COAI’s appeal to public comes at a time when data usage has surged nearly 30 per cent over the last few days in the wake of lockdowns, work-from-home and social distancing measures adopted to contain the spread of coronavirus.
Prime Minister Narendra Modi on Tuesday (March 25) announced a complete lockdown for 21 days in an unprecedented move to halt the spread of the pandemic.
Soon after the announcement, the Centre said all road, rail and air services will remain suspended during this period.
COVID-19 has claimed 9 lives in the country and over 550 persons being affected by the viral infection. Fears are also mounting that more could be hit as the global coronavirus toll inches towards 17,000.
“We are asking people for responsible usage of network…to avoid any trivial use of internet and networks…so that remote working, online education, digital healthcare, payments and other critical services, can run smoothly and uninterrupted,” Cellular Operators Association of India (COAI) Director General, Rajan Mathews said.
Mobile users can also do their bit by choosing to time their some of their online activities during off-peak hours, say early morning or late evening, he said.
Mathews said there has been a 20-30 per cent increase in data demand just in the last few days, as states and Union Territories imposed lockdowns, and took measures to encourage social distancing and Work From Home to check the spread of coronavirus.

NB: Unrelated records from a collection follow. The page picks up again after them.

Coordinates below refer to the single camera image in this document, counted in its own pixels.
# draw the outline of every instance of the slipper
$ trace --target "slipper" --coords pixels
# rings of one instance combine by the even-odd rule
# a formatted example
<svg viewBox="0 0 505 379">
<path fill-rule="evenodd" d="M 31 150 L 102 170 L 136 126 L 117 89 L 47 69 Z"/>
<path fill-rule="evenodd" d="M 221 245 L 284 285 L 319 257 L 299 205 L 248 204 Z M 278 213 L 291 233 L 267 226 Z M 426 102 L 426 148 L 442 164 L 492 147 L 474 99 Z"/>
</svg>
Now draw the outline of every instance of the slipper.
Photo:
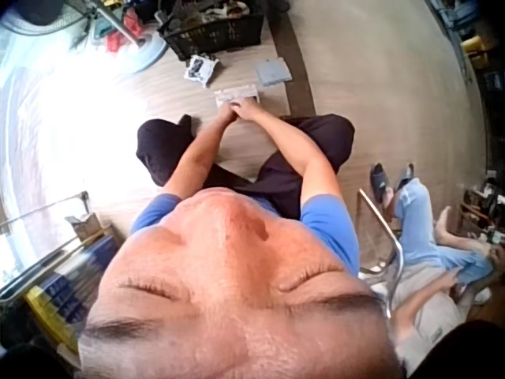
<svg viewBox="0 0 505 379">
<path fill-rule="evenodd" d="M 402 173 L 400 174 L 400 177 L 396 182 L 395 192 L 398 192 L 407 184 L 409 184 L 409 182 L 414 178 L 413 174 L 414 174 L 413 164 L 409 163 L 407 166 L 403 168 Z"/>
<path fill-rule="evenodd" d="M 384 172 L 382 164 L 376 164 L 370 171 L 370 186 L 372 186 L 373 196 L 378 204 L 382 204 L 388 185 L 389 178 Z"/>
</svg>

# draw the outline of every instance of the brown floor stripe
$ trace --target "brown floor stripe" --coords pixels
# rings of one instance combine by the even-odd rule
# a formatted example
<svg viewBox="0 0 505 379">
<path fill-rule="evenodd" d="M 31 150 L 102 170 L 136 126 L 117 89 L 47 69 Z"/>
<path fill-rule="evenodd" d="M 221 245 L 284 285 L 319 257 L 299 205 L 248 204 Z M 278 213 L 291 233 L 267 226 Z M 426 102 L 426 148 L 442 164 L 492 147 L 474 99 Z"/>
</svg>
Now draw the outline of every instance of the brown floor stripe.
<svg viewBox="0 0 505 379">
<path fill-rule="evenodd" d="M 286 94 L 291 116 L 315 116 L 316 107 L 314 106 L 309 76 L 289 14 L 269 15 L 268 23 L 277 55 L 284 58 L 293 75 L 293 80 L 286 83 Z"/>
</svg>

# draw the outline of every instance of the black plastic crate
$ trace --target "black plastic crate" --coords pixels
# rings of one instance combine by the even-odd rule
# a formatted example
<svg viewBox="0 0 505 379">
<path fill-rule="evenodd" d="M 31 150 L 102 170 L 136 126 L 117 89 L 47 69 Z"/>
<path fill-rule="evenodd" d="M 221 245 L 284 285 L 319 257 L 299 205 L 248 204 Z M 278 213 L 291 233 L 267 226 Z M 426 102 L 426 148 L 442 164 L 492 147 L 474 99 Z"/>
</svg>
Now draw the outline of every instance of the black plastic crate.
<svg viewBox="0 0 505 379">
<path fill-rule="evenodd" d="M 182 3 L 198 3 L 201 0 L 183 0 Z M 247 16 L 225 19 L 202 24 L 194 28 L 171 32 L 168 24 L 158 32 L 180 60 L 190 59 L 195 54 L 216 53 L 218 51 L 259 45 L 264 12 L 255 0 L 242 0 L 250 8 Z"/>
</svg>

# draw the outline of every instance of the blue sleeve
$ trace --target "blue sleeve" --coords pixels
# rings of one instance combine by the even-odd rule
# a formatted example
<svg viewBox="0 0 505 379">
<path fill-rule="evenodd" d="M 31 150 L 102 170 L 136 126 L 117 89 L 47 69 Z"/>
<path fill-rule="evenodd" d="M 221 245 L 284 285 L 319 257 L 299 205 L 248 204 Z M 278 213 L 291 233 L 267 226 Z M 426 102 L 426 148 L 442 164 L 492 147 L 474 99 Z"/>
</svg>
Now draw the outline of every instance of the blue sleeve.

It is pertinent to mention here that video streaming platforms like Netflix and social networking giant Facebook are reducing bit rates for videos on their platforms as part of their efforts to help mitigate mobile and broadband network congestion.
Netflix said it will reduce traffic on telecommunications networks by 25 per cent while maintaining the quality of service for users in India.
Facebook said it will temporarily reduce bit rates for videos on its platform and Instagram in India.
Companies like Amazon Prime Video are also temporarily lowering bit rates – a measure of how much data is being transferred – to ease pressure on telecom network infrastructure.
The move by these firms came after COAI wrote to the government urging issuance of instructions to streaming platforms to initiate measures that will ease the burden on network infrastructure, which is needed for “critical” functions at this juncture.